What Percent of Americans Are Living With HIV?

Approximately 1.1 million people in the United States are living with diagnosed HIV, which works out to roughly 0.3% of the population. That number comes from the CDC’s 2023 surveillance data, which counted 1,132,739 people aged 13 and older with a diagnosed infection. The true total is somewhat higher because some people carry the virus without knowing it.

How Many New Cases Occur Each Year

The U.S. saw an estimated 31,800 new HIV infections in 2022. That number has been declining over the past decade thanks to wider testing, better treatment, and preventive medications. The national diagnosis rate sits at about 13.3 per 100,000 people, though that average masks enormous variation from state to state.

The federal Ending the HIV Epidemic initiative set a goal of reducing new infections by 75% by 2025 and 90% by 2030. Progress has been steady but uneven, with certain communities and regions still experiencing high rates of transmission.

Who Is Most Affected

HIV does not spread evenly across the population. The largest share of new infections, about 67% (roughly 21,400 cases in 2022), occurred among men who have sex with men. That group accounted for 87% of all estimated new infections among males. Heterosexual contact was the next most common route, responsible for about 22% of new infections (7,000 cases). Injection drug use accounted for roughly 7% (2,300 cases).

Race and ethnicity also play a significant role, driven largely by disparities in healthcare access, poverty, and stigma rather than biology. Black and Hispanic Americans made up more than 70% of estimated new HIV infections in 2022 despite representing a much smaller share of the overall population.

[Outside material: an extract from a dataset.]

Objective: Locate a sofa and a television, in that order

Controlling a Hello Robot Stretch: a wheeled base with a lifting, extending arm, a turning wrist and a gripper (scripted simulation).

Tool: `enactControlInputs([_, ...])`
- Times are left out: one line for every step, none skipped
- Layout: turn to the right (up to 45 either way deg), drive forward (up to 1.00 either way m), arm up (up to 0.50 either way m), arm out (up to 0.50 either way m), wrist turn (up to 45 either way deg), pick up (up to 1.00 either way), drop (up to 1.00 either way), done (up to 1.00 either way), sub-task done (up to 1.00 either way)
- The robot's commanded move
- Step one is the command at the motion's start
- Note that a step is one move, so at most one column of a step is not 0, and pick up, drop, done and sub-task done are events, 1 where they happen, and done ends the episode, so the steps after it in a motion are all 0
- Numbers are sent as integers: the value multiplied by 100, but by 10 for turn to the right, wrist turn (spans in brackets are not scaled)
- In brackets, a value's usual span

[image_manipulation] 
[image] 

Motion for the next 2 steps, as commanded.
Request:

Age Distribution Has Shifted

HIV is no longer a disease that primarily affects younger adults. As of 2022, about 54% of all people living with HIV in the United States were aged 50 or older. This reflects the success of modern treatment: people diagnosed decades ago are living long, healthy lives. At the same time, new diagnoses still skew younger. People aged 50 and older accounted for 16% of new diagnoses in 2022, less than half the share among people in their 20s.

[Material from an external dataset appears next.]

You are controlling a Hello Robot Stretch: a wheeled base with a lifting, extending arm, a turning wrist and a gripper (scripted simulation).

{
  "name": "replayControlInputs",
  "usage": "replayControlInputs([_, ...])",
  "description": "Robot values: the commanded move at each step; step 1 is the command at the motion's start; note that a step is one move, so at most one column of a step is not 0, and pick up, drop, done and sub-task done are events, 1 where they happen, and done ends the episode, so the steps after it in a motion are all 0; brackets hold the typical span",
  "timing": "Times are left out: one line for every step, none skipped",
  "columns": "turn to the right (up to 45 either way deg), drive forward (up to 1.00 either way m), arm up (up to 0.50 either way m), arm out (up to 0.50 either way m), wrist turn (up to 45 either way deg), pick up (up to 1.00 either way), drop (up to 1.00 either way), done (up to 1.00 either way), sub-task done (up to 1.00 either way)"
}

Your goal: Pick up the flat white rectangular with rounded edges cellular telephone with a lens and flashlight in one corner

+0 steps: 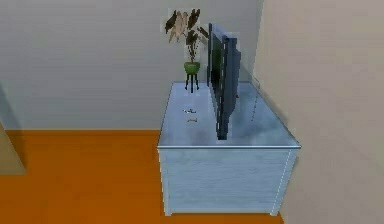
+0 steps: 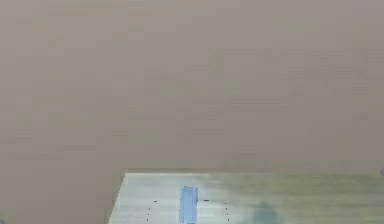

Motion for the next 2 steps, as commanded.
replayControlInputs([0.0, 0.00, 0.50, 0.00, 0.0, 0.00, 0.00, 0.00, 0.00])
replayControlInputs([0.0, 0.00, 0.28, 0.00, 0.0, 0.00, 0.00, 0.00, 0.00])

One concerning trend involves older adults and late diagnosis. The CDC reported that people aged 65 and older made up more than a third of all new AIDS diagnoses in 2023. That means many older Americans are not getting tested until the virus has already caused significant immune damage.

Where HIV Rates Are Highest

Geography matters. The District of Columbia has the highest HIV diagnosis rate in the nation at 36.6 per 100,000, nearly three times the national average. Georgia follows at 27.4 per 100,000, roughly double the national rate. Southern states collectively bear a disproportionate burden, driven by factors like limited Medicaid expansion, fewer clinics, and higher rates of poverty.

Treatment and Viral Suppression

Getting diagnosed is the first step, but staying in care is what keeps people healthy and prevents further transmission. A person who takes antiretroviral therapy consistently and achieves viral suppression (meaning the virus is undetectable in their blood) effectively cannot transmit HIV to a sexual partner. That makes treatment a powerful prevention tool.

The care pipeline, however, has gaps. In 2022, over 80% of newly diagnosed people were linked to care within a month. But only 76% of all people with diagnosed HIV had received any care that year, just 54% were retained in ongoing care, and only 65% had achieved viral suppression. That means roughly one in three people with diagnosed HIV in the U.S. has not reached the point where their virus is fully controlled. Barriers include cost, transportation, stigma, mental health challenges, and housing instability.

The Undiagnosed Gap

The 1.1 million figure only counts people who have been tested and received a diagnosis. CDC estimates have consistently suggested that a meaningful percentage of people living with HIV don’t know their status. These undiagnosed individuals cannot benefit from treatment and are more likely to transmit the virus unknowingly. Routine testing, particularly for people in higher-risk groups and adults who have never been tested, remains one of the simplest ways to close this gap. The CDC recommends that everyone between ages 13 and 64 get tested at least once as part of routine healthcare.